**Instructions for the task:** Only the lines of the data holding the string "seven" need to be returned.

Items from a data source
[Start of section]

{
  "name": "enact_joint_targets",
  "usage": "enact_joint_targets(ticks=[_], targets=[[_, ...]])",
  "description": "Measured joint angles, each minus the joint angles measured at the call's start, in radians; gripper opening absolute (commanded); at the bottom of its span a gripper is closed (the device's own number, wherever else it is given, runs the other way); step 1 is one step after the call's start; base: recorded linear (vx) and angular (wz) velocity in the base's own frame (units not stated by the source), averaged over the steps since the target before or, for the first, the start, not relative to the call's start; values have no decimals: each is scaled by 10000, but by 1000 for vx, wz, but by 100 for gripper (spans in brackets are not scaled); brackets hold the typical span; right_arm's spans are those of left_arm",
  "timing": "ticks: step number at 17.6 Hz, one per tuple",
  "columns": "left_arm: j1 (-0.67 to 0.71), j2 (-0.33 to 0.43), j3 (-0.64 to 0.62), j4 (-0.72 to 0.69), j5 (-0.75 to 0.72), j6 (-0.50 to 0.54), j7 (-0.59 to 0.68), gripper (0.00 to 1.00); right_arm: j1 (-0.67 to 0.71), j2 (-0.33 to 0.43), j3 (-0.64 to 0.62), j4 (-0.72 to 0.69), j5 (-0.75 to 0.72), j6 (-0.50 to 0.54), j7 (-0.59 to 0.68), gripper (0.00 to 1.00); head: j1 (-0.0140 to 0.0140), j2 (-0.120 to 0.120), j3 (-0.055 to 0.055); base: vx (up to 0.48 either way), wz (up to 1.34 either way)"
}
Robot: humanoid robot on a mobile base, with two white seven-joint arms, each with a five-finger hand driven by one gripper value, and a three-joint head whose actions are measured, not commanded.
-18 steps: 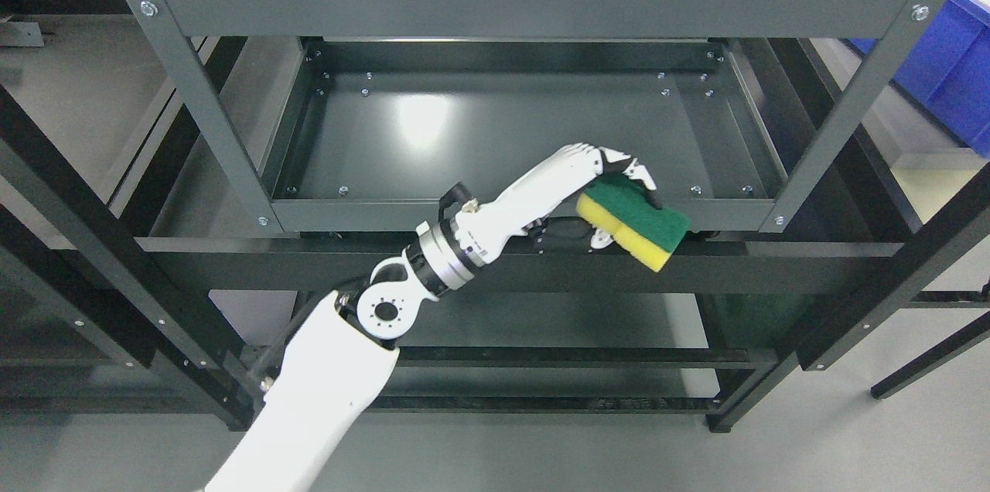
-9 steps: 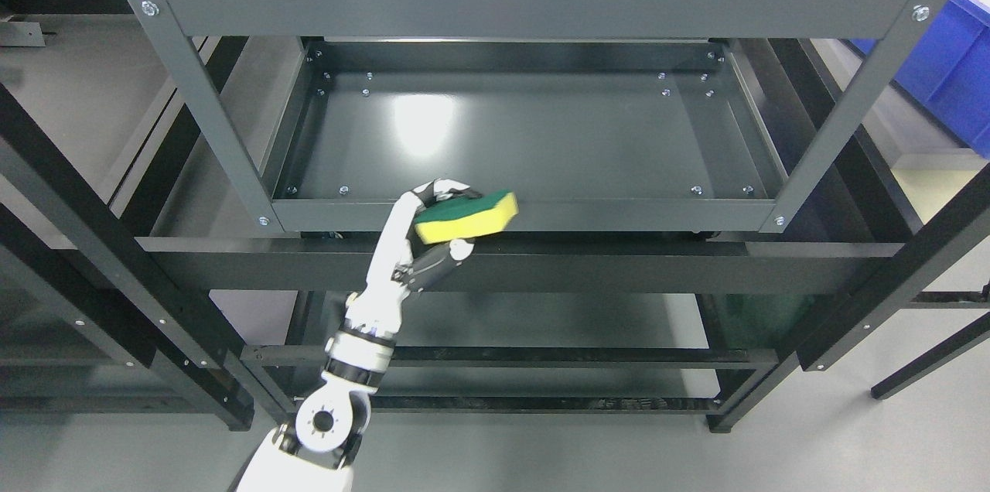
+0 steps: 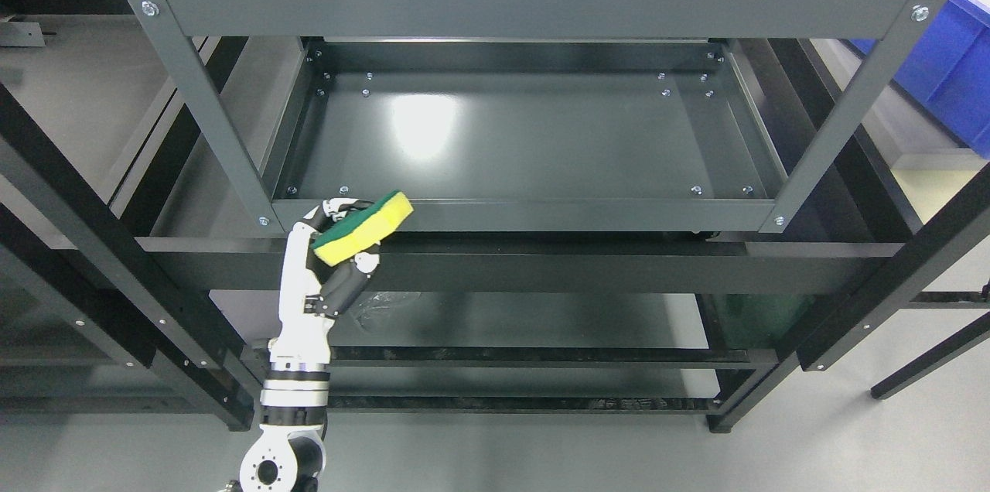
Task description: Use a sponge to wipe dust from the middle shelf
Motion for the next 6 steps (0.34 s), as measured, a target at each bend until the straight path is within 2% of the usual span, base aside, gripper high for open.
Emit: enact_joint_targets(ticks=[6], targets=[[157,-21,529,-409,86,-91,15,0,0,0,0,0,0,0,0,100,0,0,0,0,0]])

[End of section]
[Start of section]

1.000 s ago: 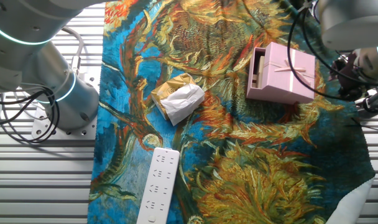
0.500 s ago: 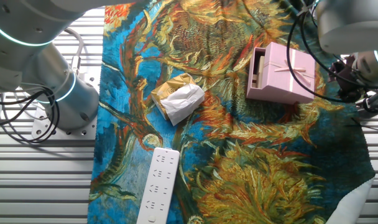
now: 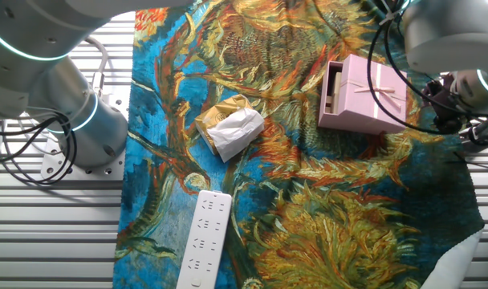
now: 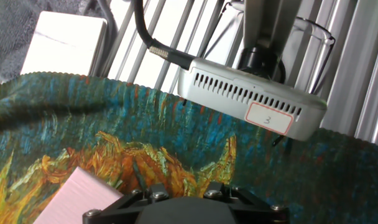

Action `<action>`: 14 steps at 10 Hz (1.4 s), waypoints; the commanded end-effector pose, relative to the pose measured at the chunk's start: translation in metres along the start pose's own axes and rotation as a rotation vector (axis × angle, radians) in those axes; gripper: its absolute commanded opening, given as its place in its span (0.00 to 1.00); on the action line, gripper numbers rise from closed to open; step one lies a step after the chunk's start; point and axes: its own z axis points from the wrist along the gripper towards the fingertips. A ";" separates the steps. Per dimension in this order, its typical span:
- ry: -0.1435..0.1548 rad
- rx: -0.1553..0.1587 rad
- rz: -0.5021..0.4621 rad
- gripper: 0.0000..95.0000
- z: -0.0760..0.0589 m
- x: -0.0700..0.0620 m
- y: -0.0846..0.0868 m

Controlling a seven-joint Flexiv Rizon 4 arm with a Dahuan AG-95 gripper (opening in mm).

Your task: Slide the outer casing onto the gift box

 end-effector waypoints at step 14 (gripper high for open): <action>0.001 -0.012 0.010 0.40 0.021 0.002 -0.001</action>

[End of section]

**Result for this exercise:**
Robot: humanoid robot on a mobile base, with two white seven-joint arms, each with a five-finger hand driven by one gripper value, and a three-joint head whose actions are measured, not commanded.
Controlling a seven-joint Flexiv Rizon 4 arm with a Dahuan AG-95 gripper (opening in mm).

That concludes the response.